The Problem of Suffering Part 1 - Why?

Chris Porter’s Blog - by Chris Porter

The Problem of Suffering Part 1 - Why?

On Sunday morning we began a new two part series called “The Problem of Suffering” with a talk entitled “Why Suffering?” What follows is a brief summary of that talk and some questions to help you reflect either on your own or in your small group. You can also listen to the talk or download it from our Sunday Talks page (the talks are usually available a bit later in the week).

When we experience pain and suffering or see evil seeming to prevail in our world or hear about another natural disaster, it raise all kinds of questions in our minds: why is this happening? Why is it happening to me? Why do people do such horrendous things? And often times God comes into those questions too (whether we are a Christian or not): why does God allow this to happen? Where is God in the midst of all of this?

One of the things I love about the Easter story is the humanity of it. God enters into the muck and grime of real life and shares it with us. We see that graphically portrayed in the story of Jesus in the Garden of Gethsemane, just before his arrest and crucifixion. You can read that story in Matthew’s account of Jesus’ life in the New Testament part of the Bible chapter 26 and verses 36 to 46. You can read that here.

In the Garden and then through the rest of the Easter story, Jesus experienced unanswered prayer, betrayal, loneliness, immense physical pain and suffering, mockery and isolation, feeling abandoned by God and ultimately he experienced death. Jesus knows about suffering and God, his Father, experienced suffering too.

In the Easter story, Jesus has free will. He cries out to God to take his suffering away, but ultimately makes the free will choice to submit himself to the cross. Human beings have free will…we are free to make decisions and choices. Christians believe that God has created us with free will and that is a good thing. Forcing people into a way of acting isn’t very loving. What kind of God would God be if he forced his creation to love him? Free will has a real upside, but it has a dark side too. So much of the suffering that exists in the world today is caused by the willful selfishness and evil of human beings. Some have estimated that 95% of the world’s suffering results from the selfishness of human beings. For example, the world produces enough food for everyone in it to have at least 3,000 calories a day. It’s our irresponsibility and selfishness that prevents people from being fed. We need to look at ourselves first. Look at your own hand. You can choose that hand to hold a gun and shoot someone or you can use it to feed hungry people. It’s our choice, but it is unfair to shoot someone and then blame God for the suffering that produces.

I believe that God still intervenes when bad free will choices are made, but that has to be the exception rather than the rule, because God can’t constantly undermine the free will he has given.

There are other kinds of suffering that we may have experienced. The unexpected death or illness of a loved one, maybe a freak accident that causes suffering or a natural disaster. It is difficult to attribute these to people’s free will choices. What is God doing then? Why doesn’t he intervene?

Well I believe sometimes he does. In my own life I can point to times where God has intervened miraculously. But that of course raises other questions. Why would God intervene in on situation and not another? At this point the answer we can give with the most integrity is we don’t know? I don’t know why God healed my daughter but not my mother (who died of breast cancer at the age of 52). I wish I had a better answer, but God is bigger than my mind can understand. I want a God who is bigger than I can get my head around, but that means that sometimes I am left with questions and the pain of things I don’t understand.

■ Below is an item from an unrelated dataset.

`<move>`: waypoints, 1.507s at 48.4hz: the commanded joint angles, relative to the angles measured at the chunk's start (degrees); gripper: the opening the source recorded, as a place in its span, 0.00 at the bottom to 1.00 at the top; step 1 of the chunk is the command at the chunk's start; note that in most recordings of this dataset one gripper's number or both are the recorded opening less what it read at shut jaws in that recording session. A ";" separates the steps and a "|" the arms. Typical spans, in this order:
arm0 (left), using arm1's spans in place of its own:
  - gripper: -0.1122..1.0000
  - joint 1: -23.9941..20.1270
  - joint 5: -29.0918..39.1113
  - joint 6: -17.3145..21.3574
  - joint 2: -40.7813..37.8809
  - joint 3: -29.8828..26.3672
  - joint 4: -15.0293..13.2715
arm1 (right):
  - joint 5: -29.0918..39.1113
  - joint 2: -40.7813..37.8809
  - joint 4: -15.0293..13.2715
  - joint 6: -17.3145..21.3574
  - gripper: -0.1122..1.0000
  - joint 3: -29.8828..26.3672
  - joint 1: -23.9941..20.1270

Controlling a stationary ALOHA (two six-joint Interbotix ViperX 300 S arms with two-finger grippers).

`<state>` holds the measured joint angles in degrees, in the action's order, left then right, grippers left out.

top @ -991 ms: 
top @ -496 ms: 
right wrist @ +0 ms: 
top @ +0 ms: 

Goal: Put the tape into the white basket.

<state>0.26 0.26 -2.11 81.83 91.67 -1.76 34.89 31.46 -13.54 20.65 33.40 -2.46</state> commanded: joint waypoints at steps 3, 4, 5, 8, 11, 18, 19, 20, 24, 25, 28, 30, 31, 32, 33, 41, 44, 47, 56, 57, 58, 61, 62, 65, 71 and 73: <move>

But let me tell you what I do know:

1) If we suffer it is not some kind of heavenly punishment for previous wrong doings.

2) God is not the author of our suffering, even if he sometimes allows it.

3) God can cope with our anger and confusion and wants to hear our hearts.

4) God has experienced suffering of the most extreme kind and knows what it is like to suffer.

What we know is that in Jesus we have a saviour who knows what suffering is all about and stands with us in the midst of it. And we know that on that Easter Sunday when Jesus rose from the dead he gave us a promise of hope that goes way beyond our suffering.

Questions to Reflect on (on your own or in your small group)

  1. What’s one idea from the message that really stood out to you? Why did this idea grab your attention?

  2. Why do you think God gave human beings free will? Do you agree that it was the right thing for Him to do?

  3. Read again the story of Jesus in the Garden of Gethsemane, what strikes you about what Jesus was going through?

  4. Does it help you in your own suffering to know that Jesus experienced suffering? How does it help?

  5. Can you tell a story of a time when God intervened to prevent or help in some kind of suffering?

  6. Can you ever be comfortable with not knowing the answers to all your questions about suffering?

  7. How can you trust God even when you don’t understand all that is going on?